There are many pictures of dogs enjoying car rides, but don’t let this trick you into thinking that all dogs do well on hours-long drives. While there are dogs that seem pretty tolerant of car rides, there are also those that feel quite nervous during trips. Perhaps this is because many car rides with pets often mean a visit to the veterinarian or other unhappy places. Whatever the case may be, you’ll have to put in a bit of time and effort so your pup can stop being afraid of being near or inside vehicles.

If you’re planning to take your dog on a long ride and see new scenes or visit old friends together, make sure that your fur baby’s already comfortable being in a car for extended periods. To that end, here are a few of the things that you should do to ensure that your pet will tolerate the trip well:

Start the training long before your scheduled holiday

Disassociating car rides with scary memories is a process, and it’s something that you want to start long before you have to go on a long road trip with your pet. Remember, you want your dog to look forward to the car ride, not scare your dog away from it. As such, it’s a good idea to start with the desensitization process slowly but surely.
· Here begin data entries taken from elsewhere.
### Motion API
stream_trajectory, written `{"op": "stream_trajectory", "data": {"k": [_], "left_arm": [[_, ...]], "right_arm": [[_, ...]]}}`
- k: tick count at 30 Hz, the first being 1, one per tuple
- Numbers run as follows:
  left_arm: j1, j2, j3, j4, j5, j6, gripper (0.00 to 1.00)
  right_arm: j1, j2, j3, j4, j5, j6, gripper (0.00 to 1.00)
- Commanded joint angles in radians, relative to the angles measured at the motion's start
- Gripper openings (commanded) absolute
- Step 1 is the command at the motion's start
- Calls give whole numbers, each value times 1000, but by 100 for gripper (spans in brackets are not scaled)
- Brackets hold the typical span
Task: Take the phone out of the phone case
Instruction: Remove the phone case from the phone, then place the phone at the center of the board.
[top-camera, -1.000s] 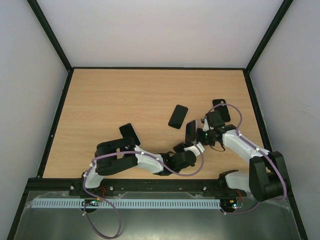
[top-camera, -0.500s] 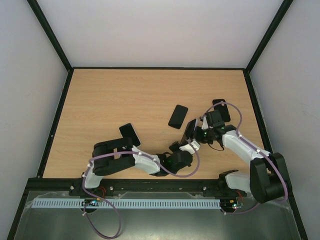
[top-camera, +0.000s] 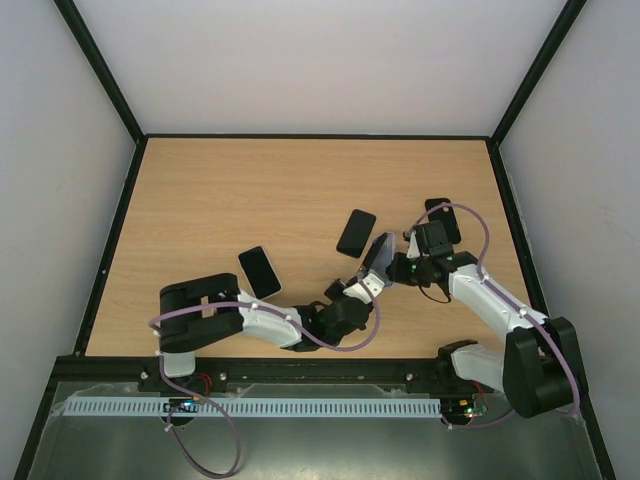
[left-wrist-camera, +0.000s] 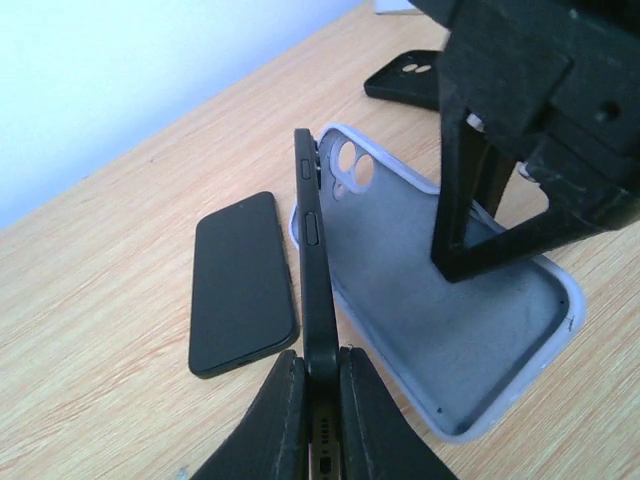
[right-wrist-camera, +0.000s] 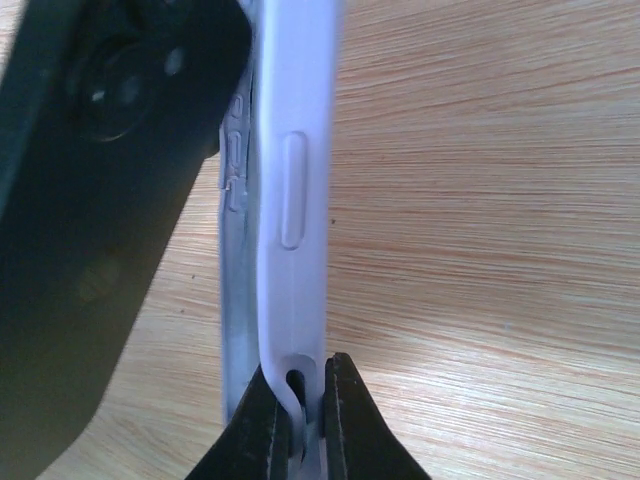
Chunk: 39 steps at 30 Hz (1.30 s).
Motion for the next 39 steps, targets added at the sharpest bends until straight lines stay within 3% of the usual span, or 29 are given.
{"op": "stream_trajectory", "data": {"k": [1,7,13,22,31,39], "left_arm": [[8,-87,-28,0,-56,-43,2],[8,-186,-66,-32,-69,-57,2],[29,-267,-77,-155,-106,54,3],[82,-323,-62,-318,-111,288,2],[153,-207,8,-397,-82,517,2],[244,-39,122,-416,-10,627,2]], "right_arm": [[-10,-33,1,4,82,-9,2],[-11,-90,29,-3,155,-13,2],[-21,-124,114,-8,252,-80,2],[-60,-144,123,124,124,-274,2],[-59,-294,63,190,209,-329,2],[-60,-315,39,211,252,-327,2]]}}
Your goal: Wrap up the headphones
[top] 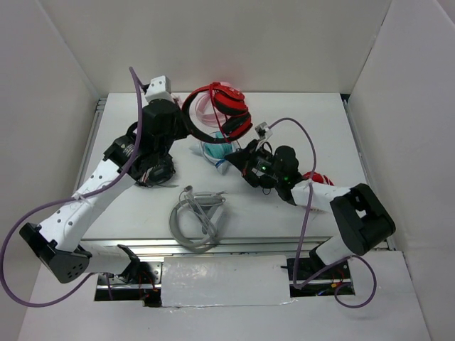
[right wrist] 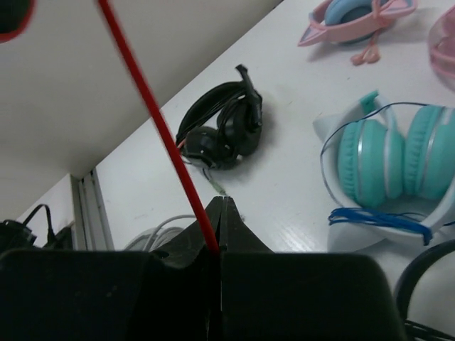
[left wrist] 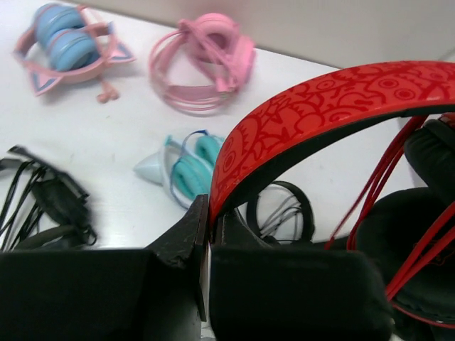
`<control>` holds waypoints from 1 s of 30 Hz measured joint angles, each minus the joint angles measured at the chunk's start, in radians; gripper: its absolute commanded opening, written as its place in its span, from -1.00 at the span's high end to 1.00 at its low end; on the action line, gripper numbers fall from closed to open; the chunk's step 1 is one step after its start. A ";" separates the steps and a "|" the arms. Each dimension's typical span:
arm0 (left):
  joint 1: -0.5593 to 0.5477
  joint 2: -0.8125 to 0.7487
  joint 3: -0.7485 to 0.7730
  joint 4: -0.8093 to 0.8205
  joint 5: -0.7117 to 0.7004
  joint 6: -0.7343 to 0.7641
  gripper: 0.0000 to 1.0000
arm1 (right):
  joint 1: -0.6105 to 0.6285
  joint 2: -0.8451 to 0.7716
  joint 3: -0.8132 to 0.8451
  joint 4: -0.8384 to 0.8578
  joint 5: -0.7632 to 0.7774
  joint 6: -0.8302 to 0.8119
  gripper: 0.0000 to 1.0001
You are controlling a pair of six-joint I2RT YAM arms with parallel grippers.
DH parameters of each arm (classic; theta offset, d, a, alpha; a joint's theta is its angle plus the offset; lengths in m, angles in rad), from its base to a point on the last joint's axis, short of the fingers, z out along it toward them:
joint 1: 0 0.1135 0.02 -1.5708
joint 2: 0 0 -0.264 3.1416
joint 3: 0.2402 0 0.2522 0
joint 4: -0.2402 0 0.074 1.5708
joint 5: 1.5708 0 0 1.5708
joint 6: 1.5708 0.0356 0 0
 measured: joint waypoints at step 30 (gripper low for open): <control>-0.013 0.165 -0.130 -0.047 -0.141 -0.207 1.00 | 0.184 -0.126 0.149 -0.483 0.061 0.246 0.93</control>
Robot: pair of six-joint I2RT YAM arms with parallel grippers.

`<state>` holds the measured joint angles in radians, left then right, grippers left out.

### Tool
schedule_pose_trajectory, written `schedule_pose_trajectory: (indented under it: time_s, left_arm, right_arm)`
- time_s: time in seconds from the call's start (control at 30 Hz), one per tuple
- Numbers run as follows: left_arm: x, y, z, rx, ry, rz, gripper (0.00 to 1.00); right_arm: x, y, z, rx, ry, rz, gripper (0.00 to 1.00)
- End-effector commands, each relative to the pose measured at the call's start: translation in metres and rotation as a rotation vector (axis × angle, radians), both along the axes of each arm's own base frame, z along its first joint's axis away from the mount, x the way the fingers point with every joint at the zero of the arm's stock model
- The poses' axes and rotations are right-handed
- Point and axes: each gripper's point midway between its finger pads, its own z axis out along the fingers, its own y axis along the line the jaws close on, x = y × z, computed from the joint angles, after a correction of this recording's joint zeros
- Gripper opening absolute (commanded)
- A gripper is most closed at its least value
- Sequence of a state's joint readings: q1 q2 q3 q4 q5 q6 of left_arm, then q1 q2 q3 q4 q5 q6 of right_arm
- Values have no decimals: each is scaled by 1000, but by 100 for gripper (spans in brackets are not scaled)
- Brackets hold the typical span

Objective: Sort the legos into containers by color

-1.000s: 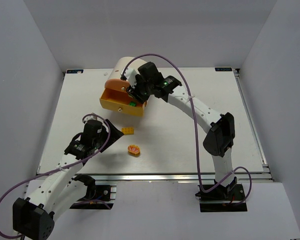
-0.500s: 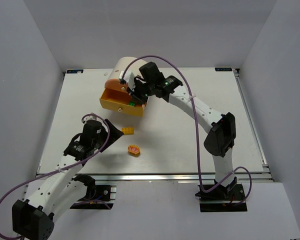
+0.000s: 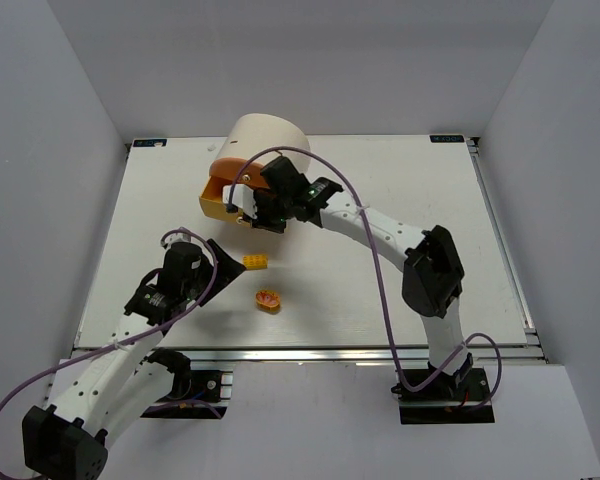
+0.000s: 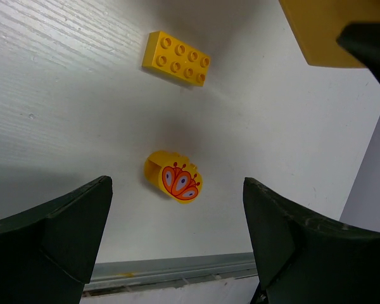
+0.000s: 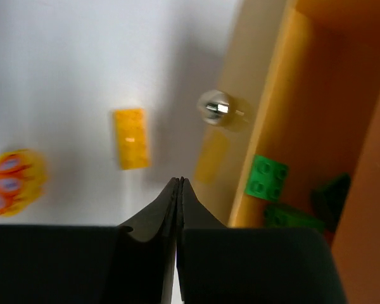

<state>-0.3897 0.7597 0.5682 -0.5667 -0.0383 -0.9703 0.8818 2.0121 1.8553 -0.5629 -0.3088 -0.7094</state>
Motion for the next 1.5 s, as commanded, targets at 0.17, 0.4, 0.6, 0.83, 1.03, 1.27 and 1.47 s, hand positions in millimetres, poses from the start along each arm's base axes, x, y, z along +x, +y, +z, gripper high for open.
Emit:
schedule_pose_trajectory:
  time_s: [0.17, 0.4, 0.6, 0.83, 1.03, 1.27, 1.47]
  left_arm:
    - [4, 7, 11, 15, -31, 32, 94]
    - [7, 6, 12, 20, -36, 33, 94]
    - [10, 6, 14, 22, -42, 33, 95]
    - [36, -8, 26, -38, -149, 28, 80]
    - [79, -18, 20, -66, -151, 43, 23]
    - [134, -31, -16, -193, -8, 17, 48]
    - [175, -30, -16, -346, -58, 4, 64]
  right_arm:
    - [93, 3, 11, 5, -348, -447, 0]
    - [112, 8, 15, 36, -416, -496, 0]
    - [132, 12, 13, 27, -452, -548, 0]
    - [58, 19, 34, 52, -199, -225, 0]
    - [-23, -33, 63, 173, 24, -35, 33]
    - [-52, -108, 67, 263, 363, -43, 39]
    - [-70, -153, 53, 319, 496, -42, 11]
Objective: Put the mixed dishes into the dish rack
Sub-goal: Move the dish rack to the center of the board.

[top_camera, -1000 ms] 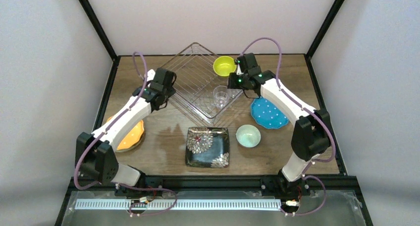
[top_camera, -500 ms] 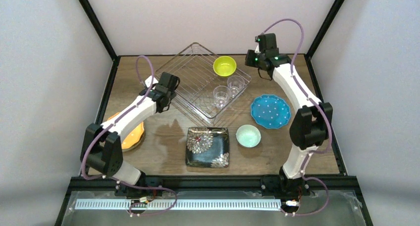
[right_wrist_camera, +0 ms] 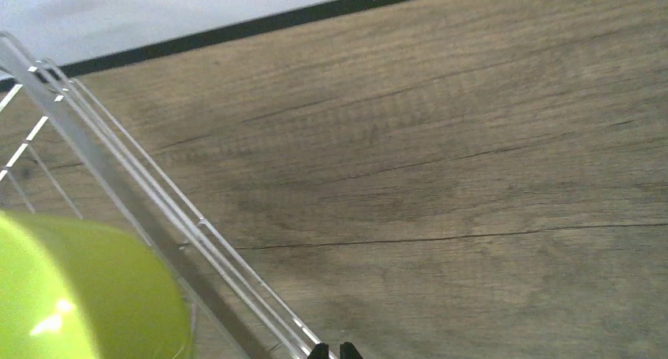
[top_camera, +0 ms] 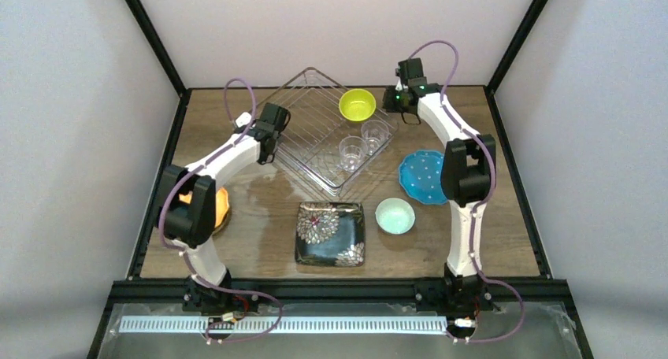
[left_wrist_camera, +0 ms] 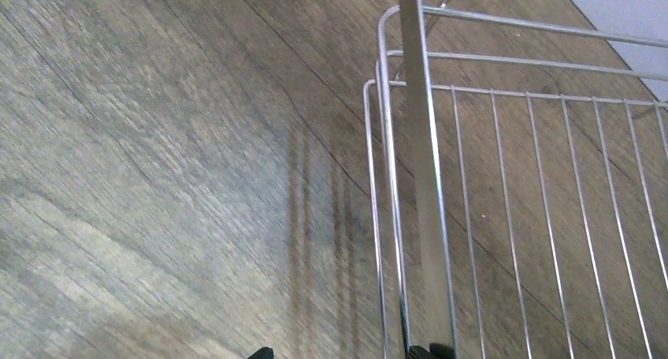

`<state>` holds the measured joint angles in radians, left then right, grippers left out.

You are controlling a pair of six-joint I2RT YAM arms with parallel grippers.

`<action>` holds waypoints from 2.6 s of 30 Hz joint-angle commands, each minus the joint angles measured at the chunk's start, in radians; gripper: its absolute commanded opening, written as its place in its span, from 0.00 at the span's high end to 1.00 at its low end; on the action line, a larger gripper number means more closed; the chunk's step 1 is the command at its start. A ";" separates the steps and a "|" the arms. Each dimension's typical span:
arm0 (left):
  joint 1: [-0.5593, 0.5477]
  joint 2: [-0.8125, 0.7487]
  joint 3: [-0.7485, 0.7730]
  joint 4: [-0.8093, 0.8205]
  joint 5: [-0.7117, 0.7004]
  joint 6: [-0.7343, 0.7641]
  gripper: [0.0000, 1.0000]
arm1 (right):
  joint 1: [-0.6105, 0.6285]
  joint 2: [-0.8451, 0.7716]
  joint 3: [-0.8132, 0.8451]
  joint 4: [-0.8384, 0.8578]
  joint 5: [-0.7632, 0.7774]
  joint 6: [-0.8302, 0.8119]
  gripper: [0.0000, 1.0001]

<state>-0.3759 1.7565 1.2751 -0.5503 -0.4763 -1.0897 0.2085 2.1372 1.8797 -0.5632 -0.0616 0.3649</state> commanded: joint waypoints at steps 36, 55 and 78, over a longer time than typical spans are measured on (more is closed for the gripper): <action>0.042 0.219 0.228 0.097 0.177 0.234 0.00 | 0.053 -0.108 -0.305 0.100 -0.105 0.031 0.95; -0.007 0.187 0.216 0.079 0.183 0.262 0.00 | 0.126 -0.268 -0.475 0.123 -0.062 0.046 0.95; -0.069 0.153 0.219 0.036 0.148 0.288 0.00 | 0.154 -0.430 -0.583 0.098 0.004 0.049 0.91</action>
<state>-0.3763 1.9396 1.4776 -0.5102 -0.4221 -0.8093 0.3103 1.7451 1.2991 -0.4725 0.0074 0.3920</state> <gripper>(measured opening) 0.995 0.068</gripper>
In the same vein, you shouldn’t start the training only a day or two before the trip. Doing so won’t give your pup enough time to become accustomed to being around or inside a car. So, when planning your next trip, make sure to account for how long it may take to train your fur baby for the big day.

Give your dog items that can help calm them down

To help your pet associate cars with good memories, place your dog’s favorite items near the vehicle. These can be your pup’s plush toys, blankets, ball toys, or any other item that they use daily. You can also set your fur baby’s food and water bowls near the car. This way, you can allow your pet to safely enjoy its meal near the vehicle for a few days.

If your pup gets easily anxious, you can try spritzing a pet bandana with some calming pet spray and having your pup wear it throughout the training. The scent is meant to mimic that of a mother dog, as it’s a comforting smell for many canines. If your pup is prone to losing its bandana while you’re out and about, it may be a good idea to invest in wholesale dog bandanas to ensure you have plenty of backups on hand and at home.

Encourage your pup to get inside of the car

Once your dog is more comfortable, you can open the door to the backseat and give your pet a treat whenever it comes near that space. Every time your pet climbs in, avoid making a fuss or noises that will surprise your pet, and give the treat.

As your dog gains more courage and feels less insecure about being in the car, you can introduce some new elements to reinforce the neutral associations they may now have about vehicles. This can include playing games inside of the car, asking the pup to perform certain tricks, or even starting and turning off the motor without going anywhere.

Start going on short rides with your tet

Once your dog has decided that the car is not as scary as initially thought, the two of you can take the training to the next level and go on very short rides. You can go around the corner or head to a nearby pocket park. At this stage, you can help your pup start associating car rides with happier memories, like a trip to a dog park or a pup-friendly restaurant. With enough time and repetition, your pup will come to associate car rides with exciting activities.

Proceed with crate training in the car

Putting your dog in a crate while on a car ride will prove to be a more comfortable and safer practice for your pooch and your other travel companions in the long run. If your dog is crate trained, then try to make it go into the crate inside the vehicle. If not, then it’s a good idea to start crate training at home. Eventually, you can help your pup practice entering its crate when inside the vehicle.

Again, training your dog to become more comfortable with riding in a car is a long process, and it can take several days to several weeks to make the proper associations in your dog’s brain. Keep yourself calm, be patient, and you’ll eventually enable your dog to understand that car rides are nothing to be scared about. After this, you can go on as many road trips and long rides together as you want.